Task data -
[Start of section]

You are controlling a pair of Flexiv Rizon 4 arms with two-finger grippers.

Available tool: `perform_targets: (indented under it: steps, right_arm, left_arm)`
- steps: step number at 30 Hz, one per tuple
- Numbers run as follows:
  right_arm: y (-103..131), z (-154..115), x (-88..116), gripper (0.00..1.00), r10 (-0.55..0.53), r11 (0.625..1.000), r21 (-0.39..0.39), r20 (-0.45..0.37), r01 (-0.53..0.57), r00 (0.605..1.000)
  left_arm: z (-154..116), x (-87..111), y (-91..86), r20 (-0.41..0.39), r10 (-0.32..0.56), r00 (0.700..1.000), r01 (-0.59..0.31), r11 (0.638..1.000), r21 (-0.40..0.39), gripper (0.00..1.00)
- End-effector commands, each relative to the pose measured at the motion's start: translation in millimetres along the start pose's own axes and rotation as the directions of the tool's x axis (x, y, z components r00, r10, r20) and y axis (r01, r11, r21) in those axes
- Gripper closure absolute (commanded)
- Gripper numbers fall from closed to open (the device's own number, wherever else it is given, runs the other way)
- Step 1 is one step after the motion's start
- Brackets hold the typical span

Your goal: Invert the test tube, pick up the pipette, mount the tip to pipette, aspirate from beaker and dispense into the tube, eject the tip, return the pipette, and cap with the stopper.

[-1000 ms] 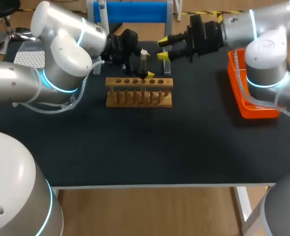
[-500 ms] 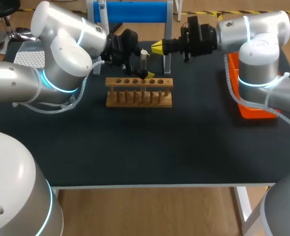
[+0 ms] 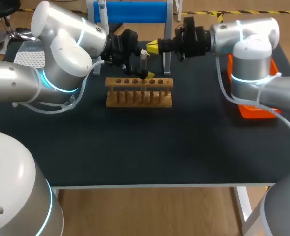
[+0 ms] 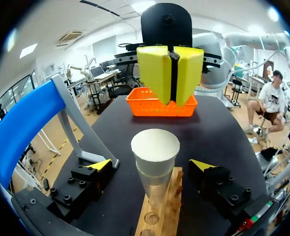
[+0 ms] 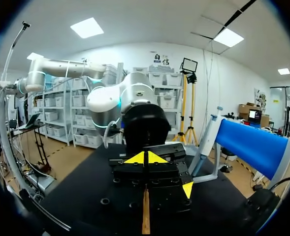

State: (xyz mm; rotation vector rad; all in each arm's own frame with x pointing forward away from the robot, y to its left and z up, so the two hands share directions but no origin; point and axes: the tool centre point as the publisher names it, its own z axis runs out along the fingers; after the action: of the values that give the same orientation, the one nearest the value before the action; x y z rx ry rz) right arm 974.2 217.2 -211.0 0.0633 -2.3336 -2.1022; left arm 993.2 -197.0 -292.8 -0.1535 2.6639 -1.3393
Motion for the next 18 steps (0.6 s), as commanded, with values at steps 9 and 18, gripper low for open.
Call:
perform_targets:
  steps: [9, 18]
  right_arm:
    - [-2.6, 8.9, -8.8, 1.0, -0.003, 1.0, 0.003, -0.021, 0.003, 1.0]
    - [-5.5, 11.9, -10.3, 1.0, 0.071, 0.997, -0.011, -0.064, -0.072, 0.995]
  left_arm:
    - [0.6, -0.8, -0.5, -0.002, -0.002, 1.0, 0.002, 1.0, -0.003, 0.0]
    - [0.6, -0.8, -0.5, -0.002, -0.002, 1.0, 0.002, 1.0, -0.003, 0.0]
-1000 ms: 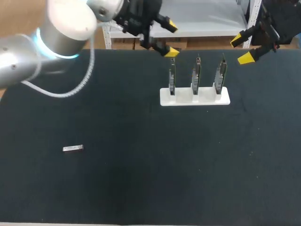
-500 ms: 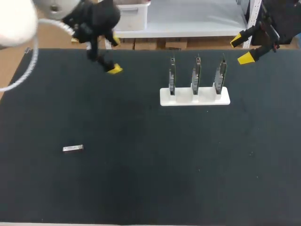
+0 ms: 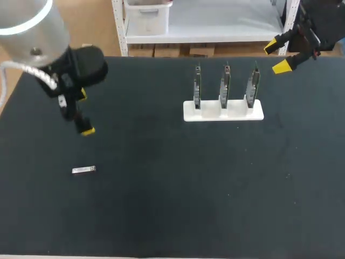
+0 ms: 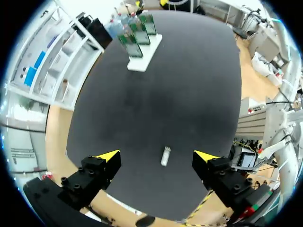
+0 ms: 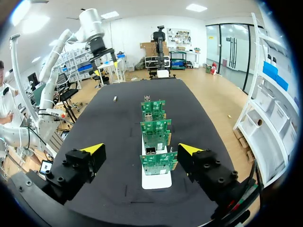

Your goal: Pick up the optical module with the left hand, and insert it into the network port with the right hand.

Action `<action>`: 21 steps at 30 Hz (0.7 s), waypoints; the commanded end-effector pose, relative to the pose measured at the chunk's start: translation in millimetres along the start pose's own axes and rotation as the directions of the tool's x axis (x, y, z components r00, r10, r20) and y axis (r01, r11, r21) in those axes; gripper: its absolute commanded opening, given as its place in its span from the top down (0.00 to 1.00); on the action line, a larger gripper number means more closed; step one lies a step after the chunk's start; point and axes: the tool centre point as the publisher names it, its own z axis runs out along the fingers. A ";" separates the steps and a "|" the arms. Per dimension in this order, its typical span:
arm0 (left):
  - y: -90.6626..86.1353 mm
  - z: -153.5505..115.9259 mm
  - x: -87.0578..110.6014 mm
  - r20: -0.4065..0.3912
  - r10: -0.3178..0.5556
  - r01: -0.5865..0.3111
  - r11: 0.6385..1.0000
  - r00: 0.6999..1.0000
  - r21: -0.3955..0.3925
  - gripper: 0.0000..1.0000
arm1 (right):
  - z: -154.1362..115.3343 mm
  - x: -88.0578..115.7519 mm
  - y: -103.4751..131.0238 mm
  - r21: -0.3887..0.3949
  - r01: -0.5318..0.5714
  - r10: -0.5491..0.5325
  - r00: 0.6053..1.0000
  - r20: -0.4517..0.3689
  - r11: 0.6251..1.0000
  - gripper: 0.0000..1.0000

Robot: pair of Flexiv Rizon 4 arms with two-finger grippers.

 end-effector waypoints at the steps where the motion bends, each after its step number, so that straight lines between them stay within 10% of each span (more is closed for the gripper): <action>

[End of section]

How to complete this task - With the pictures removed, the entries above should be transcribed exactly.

Exercise output -
You are controlling a pair of Flexiv Rizon 4 arms with two-finger grippers.

Available tool: `perform_targets: (indented under it: steps, right_arm, left_arm)`
- steps: step number at 30 Hz, one per tuple
- Numbers run as follows:
  right_arm: y (-103..131), z (-154..115), x (-88..116), gripper (0.00..1.00), r10 (-0.55..0.53), r11 (0.625..1.000), r21 (-0.39..0.39), r20 (-0.45..0.37), r01 (-0.53..0.57), r00 (0.605..1.000)
  left_arm: z (-154..116), x (-87..111), y (-91..86), r20 (-0.41..0.39), r10 (-0.32..0.56), r00 (0.700..1.000), r01 (-0.59..0.31), r11 (0.638..1.000), r21 (-0.40..0.39), gripper (0.00..1.00)
- End-effector commands, each relative to the pose measured at the motion's start: translation in millimetres along the start pose's own axes and rotation as the directions of the tool's x axis (x, y, z components r00, r10, r20) and y axis (r01, r11, r21) in those axes
- Gripper closure absolute (commanded)
- Gripper numbers fall from closed to open (the device's own number, wherever else it is given, runs the other way)
- Step 1 is one step after the motion's start
- Brackets hold the typical span

Your goal: Invert the test tube, pick up the pipette, mount the tip to pipette, aspirate from beaker and dispense into the tube, eject the tip, return the pipette, and cap with the stopper.

[-1000 ms] 
[-500 ms] 
[+0 ms] 
[+0 ms] 
[+0 ms] 

State: (xyz mm; rotation vector rad; all in each arm's own frame with x pointing forward away from the robot, y to its left and z up, so the two hands share directions but no origin; point and axes: the tool centre point as the publisher names it, its own z axis runs out along the fingers; after the action: of the values that give the same orientation, the one nearest the value before the action; x y z rx ry rz) right arm 974.2 217.2 -211.0 0.0633 -2.3336 -2.1022; left arm 993.2 -197.0 -292.8 -0.1535 2.6639 -1.3393
Motion for the next 18 steps (0.6 s), as commanded, with values at steps 9 and 18, gripper low for open.
Call:
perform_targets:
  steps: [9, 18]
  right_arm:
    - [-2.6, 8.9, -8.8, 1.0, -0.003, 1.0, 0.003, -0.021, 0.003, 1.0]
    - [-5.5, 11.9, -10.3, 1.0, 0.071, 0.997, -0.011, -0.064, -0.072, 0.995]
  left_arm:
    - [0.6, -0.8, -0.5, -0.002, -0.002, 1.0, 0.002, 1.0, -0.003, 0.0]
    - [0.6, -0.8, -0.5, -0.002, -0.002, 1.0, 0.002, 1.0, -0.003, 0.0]
-1000 ms: 
-500 ms: 
+0 ms: 
+0 ms: 
+0 ms: 

Your goal: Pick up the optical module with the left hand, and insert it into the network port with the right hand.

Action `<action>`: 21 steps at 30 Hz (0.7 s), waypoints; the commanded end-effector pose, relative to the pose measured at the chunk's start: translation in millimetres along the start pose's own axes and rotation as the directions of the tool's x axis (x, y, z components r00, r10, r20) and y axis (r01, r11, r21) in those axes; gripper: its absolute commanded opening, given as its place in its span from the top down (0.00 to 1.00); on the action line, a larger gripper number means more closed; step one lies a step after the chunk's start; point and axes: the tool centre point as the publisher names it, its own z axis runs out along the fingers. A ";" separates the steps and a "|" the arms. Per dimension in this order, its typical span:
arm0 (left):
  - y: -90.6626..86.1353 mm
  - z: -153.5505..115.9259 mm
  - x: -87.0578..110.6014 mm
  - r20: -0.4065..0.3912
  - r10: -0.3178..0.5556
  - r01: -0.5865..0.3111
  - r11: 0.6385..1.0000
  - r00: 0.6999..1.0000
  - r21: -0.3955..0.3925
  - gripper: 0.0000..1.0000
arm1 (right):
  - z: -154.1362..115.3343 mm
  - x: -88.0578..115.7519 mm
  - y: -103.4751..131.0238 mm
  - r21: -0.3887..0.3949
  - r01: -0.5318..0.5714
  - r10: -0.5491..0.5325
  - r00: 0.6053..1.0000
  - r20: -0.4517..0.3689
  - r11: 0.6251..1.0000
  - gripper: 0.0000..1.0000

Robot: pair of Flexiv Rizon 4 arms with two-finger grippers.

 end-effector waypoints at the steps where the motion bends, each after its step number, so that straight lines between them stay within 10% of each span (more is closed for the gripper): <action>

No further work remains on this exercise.